### What to work on
Please output the listing below character for character and omit the images.

### Supplied records
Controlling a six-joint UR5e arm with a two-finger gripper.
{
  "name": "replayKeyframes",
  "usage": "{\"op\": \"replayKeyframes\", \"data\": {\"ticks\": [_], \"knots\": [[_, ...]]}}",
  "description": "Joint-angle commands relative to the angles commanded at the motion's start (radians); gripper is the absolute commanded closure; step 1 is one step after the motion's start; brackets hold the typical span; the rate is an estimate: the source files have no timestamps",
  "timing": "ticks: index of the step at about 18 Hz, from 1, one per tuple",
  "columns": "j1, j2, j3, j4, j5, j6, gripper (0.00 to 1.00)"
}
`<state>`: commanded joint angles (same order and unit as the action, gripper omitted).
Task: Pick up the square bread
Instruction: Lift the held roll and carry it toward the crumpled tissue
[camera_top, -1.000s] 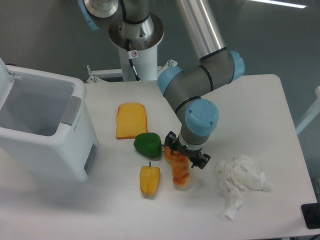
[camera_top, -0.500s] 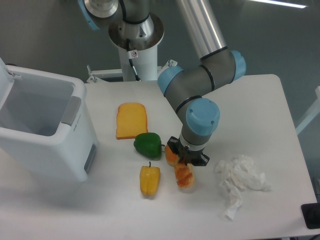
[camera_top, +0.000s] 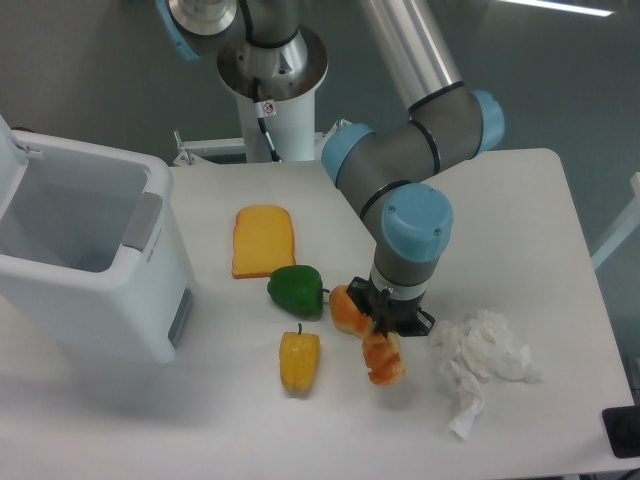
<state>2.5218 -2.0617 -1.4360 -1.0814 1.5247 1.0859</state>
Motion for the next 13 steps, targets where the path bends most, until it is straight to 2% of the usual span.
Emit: {"op": "replayKeyframes", "data": {"ticks": [3, 11, 13], "knots": [[0.021, 0.002, 0.038, -0.009, 0.002, 0.022, 0.81], [0.063, 0.002, 0.101, -0.037, -0.003, 0.083, 0.84], [0.063, -0.002, 0.123, -0.063, 0.003, 0.107, 0.84]]}}
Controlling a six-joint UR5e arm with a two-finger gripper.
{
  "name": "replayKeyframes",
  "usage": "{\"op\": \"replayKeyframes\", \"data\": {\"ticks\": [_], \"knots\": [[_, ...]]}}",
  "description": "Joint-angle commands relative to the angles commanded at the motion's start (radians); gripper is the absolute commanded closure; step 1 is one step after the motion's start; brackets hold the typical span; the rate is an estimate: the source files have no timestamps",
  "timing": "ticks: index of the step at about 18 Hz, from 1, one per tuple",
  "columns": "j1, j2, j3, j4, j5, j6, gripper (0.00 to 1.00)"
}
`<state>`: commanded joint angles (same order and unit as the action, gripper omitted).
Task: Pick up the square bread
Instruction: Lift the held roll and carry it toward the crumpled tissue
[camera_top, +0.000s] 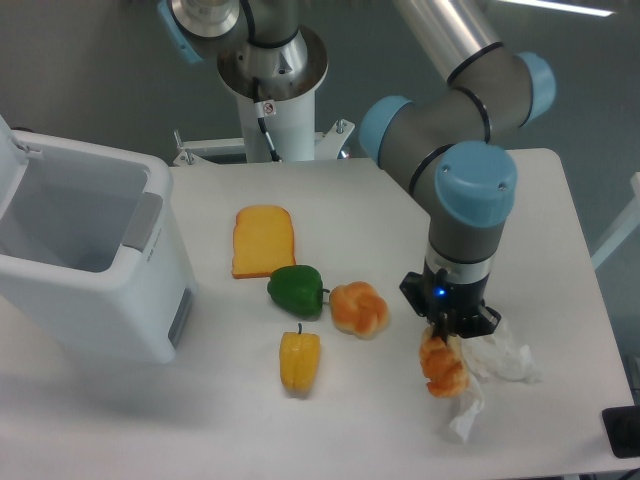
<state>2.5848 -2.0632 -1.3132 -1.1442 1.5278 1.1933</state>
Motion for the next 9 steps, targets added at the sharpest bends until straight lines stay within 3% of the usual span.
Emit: {"op": "replayKeyframes", "data": {"ticks": [4, 9], "knots": [[0.008, -0.008, 0.04, -0.041, 0.009, 0.104, 0.84], [0.014, -0.003, 0.049, -0.063, 0.015, 0.129, 0.84]]}}
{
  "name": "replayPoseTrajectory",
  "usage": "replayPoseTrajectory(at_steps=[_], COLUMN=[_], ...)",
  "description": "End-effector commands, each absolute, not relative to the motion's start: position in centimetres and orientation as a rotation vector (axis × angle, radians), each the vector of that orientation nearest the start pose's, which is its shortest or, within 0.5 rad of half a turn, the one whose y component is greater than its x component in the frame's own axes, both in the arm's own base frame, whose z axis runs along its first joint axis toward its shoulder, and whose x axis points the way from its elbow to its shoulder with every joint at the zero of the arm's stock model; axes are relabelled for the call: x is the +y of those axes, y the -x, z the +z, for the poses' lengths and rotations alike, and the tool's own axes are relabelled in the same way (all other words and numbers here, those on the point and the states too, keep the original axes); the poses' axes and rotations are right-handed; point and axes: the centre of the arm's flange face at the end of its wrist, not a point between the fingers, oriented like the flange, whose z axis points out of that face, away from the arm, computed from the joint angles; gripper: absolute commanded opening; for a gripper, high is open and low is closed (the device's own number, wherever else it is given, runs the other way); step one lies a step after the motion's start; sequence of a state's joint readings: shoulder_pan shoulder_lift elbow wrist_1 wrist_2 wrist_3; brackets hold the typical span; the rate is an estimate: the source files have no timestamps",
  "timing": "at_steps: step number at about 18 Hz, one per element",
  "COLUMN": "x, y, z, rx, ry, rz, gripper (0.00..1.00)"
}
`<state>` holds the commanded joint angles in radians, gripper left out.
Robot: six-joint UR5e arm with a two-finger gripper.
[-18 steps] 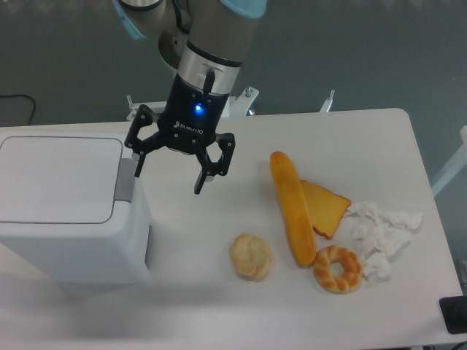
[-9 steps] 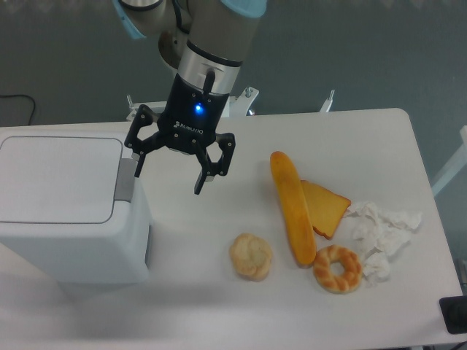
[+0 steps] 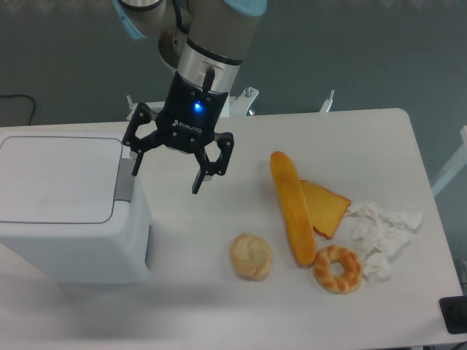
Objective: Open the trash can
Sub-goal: 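Lower the open gripper onto the lid's side edge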
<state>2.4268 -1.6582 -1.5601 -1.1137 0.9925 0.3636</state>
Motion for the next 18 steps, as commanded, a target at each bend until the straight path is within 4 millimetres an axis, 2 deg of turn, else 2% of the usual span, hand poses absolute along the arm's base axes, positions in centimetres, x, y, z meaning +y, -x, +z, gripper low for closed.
replayPoseTrajectory(at_steps=[18], x=[50.33], y=[29.49], z=[51.51], rx=[-0.494], ry=[2.445], rz=[-0.339], gripper=[1.00])
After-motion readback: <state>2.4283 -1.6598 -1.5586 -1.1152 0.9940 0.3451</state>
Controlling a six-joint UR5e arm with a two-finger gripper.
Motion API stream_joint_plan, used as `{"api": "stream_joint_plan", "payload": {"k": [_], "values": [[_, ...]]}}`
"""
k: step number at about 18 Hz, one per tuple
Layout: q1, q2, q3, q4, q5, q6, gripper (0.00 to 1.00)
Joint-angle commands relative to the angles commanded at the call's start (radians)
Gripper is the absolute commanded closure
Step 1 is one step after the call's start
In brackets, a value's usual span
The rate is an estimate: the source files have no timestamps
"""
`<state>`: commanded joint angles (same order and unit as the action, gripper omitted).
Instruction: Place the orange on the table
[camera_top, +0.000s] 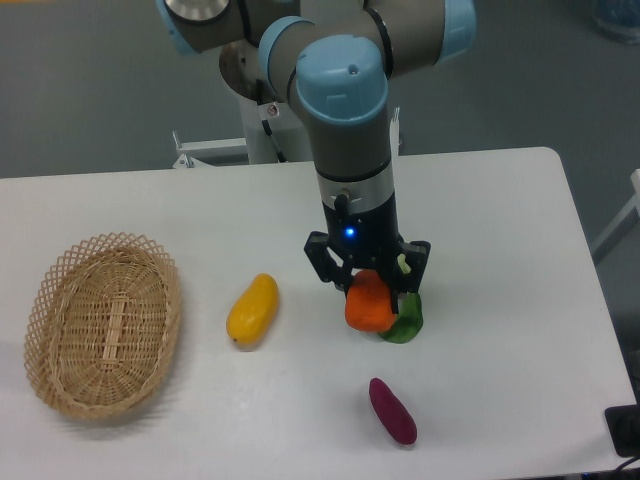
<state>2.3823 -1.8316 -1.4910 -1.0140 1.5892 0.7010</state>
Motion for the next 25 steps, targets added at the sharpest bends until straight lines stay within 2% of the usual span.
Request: {"api": "stream_joint_plan", "payload": {"k": [11, 16, 21, 23, 25], "values": [[0.005, -0.005, -0.006, 0.020, 0.005, 0.000, 0.45], [0.008, -0.040, -0.012, 0.041, 0.017, -0.002, 0.45], [0.055, -0.078, -0.048, 0.052, 0.098, -0.012, 0.45], [0.089, -0.089, -0.084, 0.058, 0.118, -0.011, 0.45], [0.121, -0.089, -0.130, 0.089, 0.121, 0.006, 0.45]]}}
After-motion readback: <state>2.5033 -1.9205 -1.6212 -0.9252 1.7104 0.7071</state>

### Solution
Controlling a six-joint UR5e arm with a two-finger gripper.
{
  "name": "replayKeyframes",
  "usage": "{\"op\": \"replayKeyframes\", \"data\": {\"ticks\": [_], \"knots\": [[_, ...]]}}",
  "description": "Joint-angle commands relative to the angles commanded at the motion's start (radians); gripper is the absolute commanded closure; step 1 is one step after the motion's start; brackets hold the typical span; the rate is an estimate: the source files have no timestamps",
  "timing": "ticks: index of the step at about 18 Hz, from 1, one per tuple",
  "columns": "j1, j2, j3, j4, j5, j6, gripper (0.00 to 1.00)"
}
`<state>`: commanded joint angles (same order and unit as the action, gripper omitted).
Task: Pick up the square bread
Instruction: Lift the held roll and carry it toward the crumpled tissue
[camera_top, -1.000s] 
[camera_top, -0.500s] 
[camera_top, +0.000s] 
<state>2.5218 -2.0617 -1.4360 -1.0814 1.5247 1.0859</state>
Motion for the next 13 steps, targets where the path bends most, until it is straight to 2% of the usual span.
Emit: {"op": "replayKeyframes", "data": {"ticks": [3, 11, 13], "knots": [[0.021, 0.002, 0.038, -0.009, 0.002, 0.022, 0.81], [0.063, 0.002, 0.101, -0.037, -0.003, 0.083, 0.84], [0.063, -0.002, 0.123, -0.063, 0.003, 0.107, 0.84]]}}
Controlling a six-joint UR5e arm with a two-finger gripper.
{
  "name": "replayKeyframes",
  "usage": "{\"op\": \"replayKeyframes\", \"data\": {\"ticks\": [_], \"knots\": [[_, ...]]}}",
  "description": "Joint-angle commands relative to the angles commanded at the motion's start (radians); gripper is the absolute commanded closure; step 1 is one step after the motion's start; brackets hold the typical span; the rate is an estimate: the source files have no timestamps",
  "timing": "ticks: index of the step at about 18 Hz, from 1, one per tuple",
  "columns": "j1, j2, j3, j4, j5, j6, gripper (0.00 to 1.00)"
}
`<state>`: commanded joint angles (same order and unit as the action, gripper omitted).
Task: Pick up the square bread
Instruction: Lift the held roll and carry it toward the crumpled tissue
[camera_top, +0.000s] 
<state>2.5848 -2.0632 -1.3132 -1.1442 1.5278 1.1933</state>
Motion for the next 9 steps, targets added at the sharpest bends until straight lines stay within 3% of the usual span.
Emit: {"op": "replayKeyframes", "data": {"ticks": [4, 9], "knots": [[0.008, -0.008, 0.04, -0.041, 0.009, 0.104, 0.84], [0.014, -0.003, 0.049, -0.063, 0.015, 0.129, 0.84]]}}
{
  "name": "replayPoseTrajectory",
  "usage": "replayPoseTrajectory(at_steps=[_], COLUMN=[_], ...)",
  "description": "End-effector commands, each absolute, not relative to the motion's start: position in centimetres and orientation as a rotation vector (axis × angle, radians), each the vector of that orientation nearest the start pose's, which is its shortest or, within 0.5 rad of half a turn, the one whose y component is greater than its x component in the frame's own axes, both in the arm's own base frame, whose z axis runs along its first joint axis toward its shoulder, and whose x axis points the way from its elbow to its shoulder with every joint at the zero of the arm's stock model; axes are relabelled for the call: x is the +y of those axes, y the -x, z the +z, for the poses' lengths and rotations alike, and the tool's own axes are relabelled in the same way (all other words and numbers here, those on the point and the states too, keep the original axes); the poses' axes and rotations are right-handed; point and axes: the centre of the arm's flange face at the end of its wrist, not a point between the fingers, oriented like the flange, whose z axis points out of that face, away from the arm, computed from the joint angles; gripper: absolute commanded opening; for a gripper, high is open and low is closed (the device's own number, wherever else it is given, runs the other way); step one lies a step after the motion's start; sequence of a state's joint readings: shoulder_pan shoulder_lift elbow wrist_1 wrist_2 wrist_3; brackets hold the typical span; the rate is an estimate: the source files have no timestamps",
  "timing": "at_steps: step number at about 18 Hz, one per element",
  "COLUMN": "x, y, z, rx, ry, rz, gripper (0.00..1.00)"
}
`<state>` holds the commanded joint angles in radians, gripper left out.
Robot: six-joint UR5e arm with a two-finger gripper.
[-18 steps] 
[-9 steps] 
[+0 steps] 
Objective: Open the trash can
Sub-goal: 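Lower the open gripper onto the lid's side edge
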<state>2.4268 -1.6582 -1.5601 -1.1137 0.9925 0.3636</state>
Motion for the next 18 steps, as commanded, a target at each bend until the straight path is within 4 millimetres an axis, 2 deg of turn, else 2% of the usual span, hand poses absolute along the arm's base axes, positions in centimetres, x, y, z meaning +y, -x, +z, gripper low for closed.
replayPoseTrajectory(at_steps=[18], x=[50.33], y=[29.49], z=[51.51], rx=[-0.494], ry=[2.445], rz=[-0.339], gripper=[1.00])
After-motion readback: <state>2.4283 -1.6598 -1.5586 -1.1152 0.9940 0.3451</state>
Controlling a six-joint UR5e arm with a two-finger gripper.
Motion API stream_joint_plan, used as `{"api": "stream_joint_plan", "payload": {"k": [_], "values": [[_, ...]]}}`
"""
k: step number at about 18 Hz, one per tuple
Layout: q1, q2, q3, q4, q5, q6, gripper (0.00 to 1.00)
Joint-angle commands relative to the angles commanded at the call's start (radians)
Gripper is the absolute commanded closure
Step 1 is one step after the call's start
In brackets, a value's usual span
The rate is an estimate: the source files have no timestamps
"""
`<state>`: commanded joint angles (same order and unit as the action, gripper omitted).
Instruction: Place the orange on the table
[camera_top, +0.000s] 
<state>2.3823 -1.8316 -1.4910 -1.0140 1.5892 0.7010</state>
Motion for the next 25 steps, targets added at the sharpest bends until straight lines stay within 2% of the usual span.
Request: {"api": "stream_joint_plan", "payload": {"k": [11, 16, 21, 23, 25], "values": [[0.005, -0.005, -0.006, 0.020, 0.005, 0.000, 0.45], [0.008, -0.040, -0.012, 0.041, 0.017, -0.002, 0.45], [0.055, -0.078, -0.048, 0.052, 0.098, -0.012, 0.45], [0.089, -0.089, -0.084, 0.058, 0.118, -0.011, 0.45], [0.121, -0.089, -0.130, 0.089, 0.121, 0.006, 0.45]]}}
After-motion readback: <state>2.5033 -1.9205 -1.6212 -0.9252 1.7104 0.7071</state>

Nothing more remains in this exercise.